No táxi, um coumbi de nove lugares adaptado para o dobro, a algazarra de vozes nos remete ao interior do mercado Roque Santeiro, no seu auge. Uns discutindo inteligência entre angolanos e zairenses, outros esperteza entre os catetenses e outros povos e outros ainda "mangando" a passividade dos ovimbundu e sua propensão para a migração interna e adaptação à trabalhos agrestes. Tudo como que procurando o sexo dos anjos, conversa só para encurtar distância e dar alguma utilidade à função bocal de falar.
- Xê, nós de Catete não gostamos abuso. Quem abus'apanha. - Atirou uma jovem, nos seus vinte e poucos anos.
- Mô marido é de Malanje, "malanjinho" num paga renda. - Ripostou outra.
Xê, você falá zazá é boelo. "Jurro com dieux", angolano "no" matemática num apanha langa. Langa, língua lingala e francês fala bem. Vocês matemática, cabeça água-água. - Defendeu-se um jovem em tom alto para se fazer ouvir numa algazarra de vozes desencontradas. Mas não era tudo ainda.


De paragem em paragem uns saiam e outros entravam. Quando a vítima da estiga se ausentasse outro cobria-lhe o lugar para sofrer ou defender a honra maculada.
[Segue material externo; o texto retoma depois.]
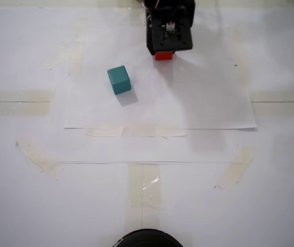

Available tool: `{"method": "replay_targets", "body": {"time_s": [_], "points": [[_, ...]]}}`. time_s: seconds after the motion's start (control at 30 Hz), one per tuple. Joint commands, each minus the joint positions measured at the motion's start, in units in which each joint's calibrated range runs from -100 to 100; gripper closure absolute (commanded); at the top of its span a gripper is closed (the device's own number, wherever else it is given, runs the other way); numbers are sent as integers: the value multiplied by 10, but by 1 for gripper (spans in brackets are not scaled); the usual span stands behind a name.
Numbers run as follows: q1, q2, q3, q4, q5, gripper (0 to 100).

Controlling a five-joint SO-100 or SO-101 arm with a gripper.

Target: Put the red cube on the top of the blue cube.

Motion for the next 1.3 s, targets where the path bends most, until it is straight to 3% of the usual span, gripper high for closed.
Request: {"method": "replay_targets", "body": {"time_s": [0.0,0.53,1.27], "points": [[18,5,-109,62,31,88],[79,76,-381,227,110,89],[156,189,-522,223,132,89]]}}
E, se razões para mais "consumição", inexistissem, alguém inventava algo.
- Ei mano, você que "entraste" agora, és do "sulu", não é?
- Sim, mana, sou de Kamakupa.
- Mostra ainda o teu Bilhete.
O jovem vasculhou as algibeiras todas e a mochila. Dos papéis que ocasionalmente lhe saiam dos bolsos, nada se parecia a bilhete de identidade ou sua réplica.
- Mana, bilhete, assim no táxi, é então p'ra quê? - Procurou defender-se.
- Num vos disse, os do "sulu" quando vêem aqui, primeiro emprego deles é trabalhar na fábrica de blocos. Nem bilhetes não têm. O único documento deles são cópias de facturas dos clientes. - Estigou a moça que se dizia de Luanda.
 
Um riso total instalou-se na multidão. O moço preferiu manter-se em silêncio até que as plaquetas das gargantas dos estigadores ficaram ressequidas e os estômagos dos que riam desalmadamente doridos. Respondeu depois.
- Mana é a situação. Mas se ainda "nó" sabe, vou lhe dizer que gente do sul, mesmo velho que se arrasta, sabe ler e escrever. Nos lá no centro, que vocês analfebisticamente chamam sul, toda gente andou na escola e na igreja e, por isso, aprendeu a respeitar os semelhantes, os animais e a própria natureza.
Foi o remate final e a conversa mudou de rumo. Eventualmente, cada um daqueles afoitos estigadores se perguntasse, no seu íntimo, o que significava analfabetisticamente e mais outras loisas disparadas num português cantado como hino religioso. A romaria católica à Muxima, própria de Setembro, preencheu o espaço percorrido até à paragem final. Seriam outras gentes, outras falas e outras cenas...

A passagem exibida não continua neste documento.